- The paper demonstrates that temporal aggregation of financial tick data significantly increases randomness, converting sequences into pseudo-random streams.
- It employs model-free binary encoding and extensive randomness tests (NIST and TestU01) to reveal non-monotonic predictability in asset prices.
- These findings suggest potential applications in cryptography and market efficiency evaluations, highlighting areas for further research.
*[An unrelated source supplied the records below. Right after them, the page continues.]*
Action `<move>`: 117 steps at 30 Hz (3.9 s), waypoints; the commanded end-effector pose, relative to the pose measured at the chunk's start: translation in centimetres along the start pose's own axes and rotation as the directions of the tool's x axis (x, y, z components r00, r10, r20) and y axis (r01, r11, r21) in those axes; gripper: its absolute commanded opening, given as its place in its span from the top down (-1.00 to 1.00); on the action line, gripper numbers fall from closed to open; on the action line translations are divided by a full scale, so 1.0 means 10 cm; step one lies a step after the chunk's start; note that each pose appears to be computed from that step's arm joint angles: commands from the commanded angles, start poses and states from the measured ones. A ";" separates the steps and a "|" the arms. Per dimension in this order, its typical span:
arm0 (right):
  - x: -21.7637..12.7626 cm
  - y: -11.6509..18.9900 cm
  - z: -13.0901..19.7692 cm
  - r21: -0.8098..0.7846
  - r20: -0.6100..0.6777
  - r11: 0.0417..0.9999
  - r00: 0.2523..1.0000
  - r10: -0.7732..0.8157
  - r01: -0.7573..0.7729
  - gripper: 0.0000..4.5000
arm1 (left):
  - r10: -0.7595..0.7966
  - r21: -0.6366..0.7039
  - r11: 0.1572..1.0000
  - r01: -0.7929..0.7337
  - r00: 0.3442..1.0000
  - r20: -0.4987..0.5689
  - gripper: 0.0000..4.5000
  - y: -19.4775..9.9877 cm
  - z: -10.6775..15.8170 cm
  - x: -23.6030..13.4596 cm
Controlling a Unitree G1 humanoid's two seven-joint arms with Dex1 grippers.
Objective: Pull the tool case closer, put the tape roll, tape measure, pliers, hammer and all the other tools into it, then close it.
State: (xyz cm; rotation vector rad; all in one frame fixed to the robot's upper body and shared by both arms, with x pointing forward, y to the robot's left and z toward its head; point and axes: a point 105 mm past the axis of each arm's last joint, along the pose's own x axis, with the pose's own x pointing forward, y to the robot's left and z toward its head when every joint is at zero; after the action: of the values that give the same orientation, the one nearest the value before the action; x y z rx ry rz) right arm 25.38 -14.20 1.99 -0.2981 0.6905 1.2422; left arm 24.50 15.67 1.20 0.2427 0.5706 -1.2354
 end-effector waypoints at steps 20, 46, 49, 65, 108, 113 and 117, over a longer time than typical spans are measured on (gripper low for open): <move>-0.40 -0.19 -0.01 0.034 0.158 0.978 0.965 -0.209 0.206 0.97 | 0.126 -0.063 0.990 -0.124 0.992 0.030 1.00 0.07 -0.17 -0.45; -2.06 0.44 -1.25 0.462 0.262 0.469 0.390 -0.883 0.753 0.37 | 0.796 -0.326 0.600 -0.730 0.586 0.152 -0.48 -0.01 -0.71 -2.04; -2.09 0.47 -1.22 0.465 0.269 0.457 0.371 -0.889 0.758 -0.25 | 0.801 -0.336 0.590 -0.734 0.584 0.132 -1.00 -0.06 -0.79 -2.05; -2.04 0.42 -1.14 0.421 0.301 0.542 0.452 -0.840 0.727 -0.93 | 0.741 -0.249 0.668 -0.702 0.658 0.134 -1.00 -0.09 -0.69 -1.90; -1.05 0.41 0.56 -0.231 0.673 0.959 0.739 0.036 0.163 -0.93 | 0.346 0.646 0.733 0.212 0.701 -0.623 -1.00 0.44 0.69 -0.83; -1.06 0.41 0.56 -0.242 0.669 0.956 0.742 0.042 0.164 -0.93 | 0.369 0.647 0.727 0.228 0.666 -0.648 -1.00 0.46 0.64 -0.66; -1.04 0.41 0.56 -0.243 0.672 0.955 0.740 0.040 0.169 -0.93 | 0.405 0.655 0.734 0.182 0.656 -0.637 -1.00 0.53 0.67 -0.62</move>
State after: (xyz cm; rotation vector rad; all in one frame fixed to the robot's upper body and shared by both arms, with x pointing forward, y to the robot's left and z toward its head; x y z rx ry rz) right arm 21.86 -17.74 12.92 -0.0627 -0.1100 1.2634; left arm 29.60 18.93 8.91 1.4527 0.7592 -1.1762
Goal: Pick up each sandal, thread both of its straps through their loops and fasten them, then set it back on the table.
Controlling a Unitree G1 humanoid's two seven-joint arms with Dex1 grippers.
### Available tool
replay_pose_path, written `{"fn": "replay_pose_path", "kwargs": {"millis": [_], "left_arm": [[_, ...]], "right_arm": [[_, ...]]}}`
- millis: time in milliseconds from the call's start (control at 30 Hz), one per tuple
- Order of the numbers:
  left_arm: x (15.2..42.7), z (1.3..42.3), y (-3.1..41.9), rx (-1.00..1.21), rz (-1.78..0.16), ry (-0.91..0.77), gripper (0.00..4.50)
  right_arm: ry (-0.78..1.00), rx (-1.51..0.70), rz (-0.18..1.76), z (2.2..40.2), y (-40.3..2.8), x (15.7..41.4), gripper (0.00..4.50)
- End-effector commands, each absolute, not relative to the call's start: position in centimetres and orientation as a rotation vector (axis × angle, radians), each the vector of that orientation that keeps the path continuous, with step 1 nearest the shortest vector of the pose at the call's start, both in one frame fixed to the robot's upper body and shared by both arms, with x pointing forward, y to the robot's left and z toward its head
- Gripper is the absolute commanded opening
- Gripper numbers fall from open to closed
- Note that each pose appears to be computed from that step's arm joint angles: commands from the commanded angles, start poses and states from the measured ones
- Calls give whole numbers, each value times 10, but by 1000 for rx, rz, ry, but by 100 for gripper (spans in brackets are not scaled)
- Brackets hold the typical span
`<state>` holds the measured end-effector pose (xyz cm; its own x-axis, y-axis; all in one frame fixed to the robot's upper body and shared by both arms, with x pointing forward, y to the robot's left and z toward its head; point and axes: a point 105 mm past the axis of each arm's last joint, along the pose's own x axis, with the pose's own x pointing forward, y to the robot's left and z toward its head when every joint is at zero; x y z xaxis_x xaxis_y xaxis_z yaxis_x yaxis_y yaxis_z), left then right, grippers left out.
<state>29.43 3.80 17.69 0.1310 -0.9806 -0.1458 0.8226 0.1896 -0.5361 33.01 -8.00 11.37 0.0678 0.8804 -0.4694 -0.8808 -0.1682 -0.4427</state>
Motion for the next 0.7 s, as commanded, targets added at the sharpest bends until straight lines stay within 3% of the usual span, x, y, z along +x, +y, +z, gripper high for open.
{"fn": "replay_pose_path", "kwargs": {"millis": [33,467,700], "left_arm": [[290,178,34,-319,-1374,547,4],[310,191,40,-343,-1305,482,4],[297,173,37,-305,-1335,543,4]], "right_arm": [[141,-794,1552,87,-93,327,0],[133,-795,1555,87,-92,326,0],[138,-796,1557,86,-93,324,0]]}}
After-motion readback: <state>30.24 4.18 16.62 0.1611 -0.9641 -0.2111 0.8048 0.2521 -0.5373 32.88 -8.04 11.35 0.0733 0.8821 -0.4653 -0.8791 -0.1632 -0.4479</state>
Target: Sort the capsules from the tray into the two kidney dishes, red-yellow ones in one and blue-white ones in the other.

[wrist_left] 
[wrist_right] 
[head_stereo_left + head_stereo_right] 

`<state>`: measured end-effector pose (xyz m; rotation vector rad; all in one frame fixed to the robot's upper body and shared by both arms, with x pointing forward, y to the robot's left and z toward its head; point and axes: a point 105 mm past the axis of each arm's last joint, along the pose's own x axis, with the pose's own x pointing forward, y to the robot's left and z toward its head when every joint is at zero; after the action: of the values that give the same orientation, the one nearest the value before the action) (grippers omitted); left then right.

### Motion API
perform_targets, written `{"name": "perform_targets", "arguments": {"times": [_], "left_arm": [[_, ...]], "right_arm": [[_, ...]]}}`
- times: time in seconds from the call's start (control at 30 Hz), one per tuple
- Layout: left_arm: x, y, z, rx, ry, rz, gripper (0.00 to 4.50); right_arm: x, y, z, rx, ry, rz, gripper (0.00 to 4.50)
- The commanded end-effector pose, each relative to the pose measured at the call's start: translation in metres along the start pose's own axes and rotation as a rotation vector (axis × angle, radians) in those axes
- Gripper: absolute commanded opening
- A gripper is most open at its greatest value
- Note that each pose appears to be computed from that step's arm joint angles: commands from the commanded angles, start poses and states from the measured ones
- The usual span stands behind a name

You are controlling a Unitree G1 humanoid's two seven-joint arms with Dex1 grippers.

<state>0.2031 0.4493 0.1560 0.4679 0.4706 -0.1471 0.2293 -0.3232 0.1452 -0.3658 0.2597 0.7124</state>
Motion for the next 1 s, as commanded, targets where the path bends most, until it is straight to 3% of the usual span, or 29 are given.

Emergence of Randomness in Temporally Aggregated Financial Tick Sequences
Introduction
The paper "Emergence of Randomness in Temporally Aggregated Financial Tick Sequences" (2511.17479) investigates the degree to which ultra-high frequency financial data can resemble random sequences. With markets efficiency being a key concept under the Efficient Market Hypothesis (EMH), asset prices within such markets are theoretically unpredictable—akin to outputs from random number generators. This research extends traditional analyses by applying comprehensive randomness tests to high-frequency stock market data, beyond serial correlation and entropy measures. Through temporal aggregation, the authors transform highly correlated trade data into random streams, exploring the stochastic properties with statistical test batteries such as NIST Statistical Test Suite and TestU01. This model-free approach aids in assessing randomness in financial time series and may hold relevance for generating pseudo-random sequences, with applications in cryptography and other domains.
Methodology
The paper first sets out to encode financial price sequences into binary strings to measure randomness. For each sequence of transaction prices, binary strings are constructed by comparing consecutive price ratios. Detailed temporal aggregation is applied, creating numerous binary subsequences per day, which are analyzed across varying levels of aggregation. This innovative encoding approach captures frequency-based patterns within high-frequency trading data.
The paper employs diverse randomness tests from the NIST Statistical Test Suite and TestU01 batteries—spanning frequencies, patterns, entropy measures, spectral characteristics, and random walks. By testing these sequences, the paper yields empirical estimations of randomness, presenting a thorough characterization of stochastic financial data without relying on any prior model assumptions.
Figure 1: Results of smultin_MultinomialBitsOver (L=4) test from Alphabit applied to CCL, INTC, LLY, and SPY data.
Results
The research demonstrates that temporal aggregation significantly enhances the randomness of financial tick data. With increasing aggregation levels, the binarized transaction sequences exhibit intensified randomness, subsequently resembling outputs from random number generators in many cases. Such aggregation mitigates predictable microstructure patterns, transforming intra-day frequency data into random-like sequences over larger time intervals.
Notable results include the unveiling of non-monotonic behaviors in predictability for certain assets, observed through numerous tests. Furthermore, surprising instances of persistent predictability emerge even at high aggregation levels, particularly for actively traded stocks like AAPL and TSLA, indicating that random-like sequences might require even higher levels of aggregation.
Figure 2: Results of Runs test from NIST STS applied to AAPL, CCL, MSFT, and TSLA data.
Figure 3: Results of ApproximateEntropy test from NIST STS applied to AAPL, CCL, INTC, and SPY data.
Implications and Future Work
This research lays a robust foundation for deploying pseudo-random number sequences derived from financial data, enhancing the scope for applications in cryptographic and data security models where randomness is pivotal. Future research could further explore the applications of such sequences in randomness beacons and PRNGs, while expanding the dataset across broader asset baskets for verification.
The methodology provides valuable insight into detecting algorithmic trading influences at microstructural levels. Future work could explore understanding how algorithmic periodicity might impact randomness patterns, potentially refining randomness tests to capture deterministic market influences more accurately.
Conclusion
In summary, this paper successfully demonstrates how temporal aggregation can enhance the randomness of high-frequency financial tick sequences. By employing a detailed suite of randomness tests, the research reaffirms that financial data can generically transform into pseudo-random streams under aggregation, providing a model-free approach with profound implications for cryptography and market efficiency evaluations. Further development in randomness assessments might leverage improved visualization techniques to summarize stochastic properties across diverse markets and timeframes, optimizing randomness extraction from traded data.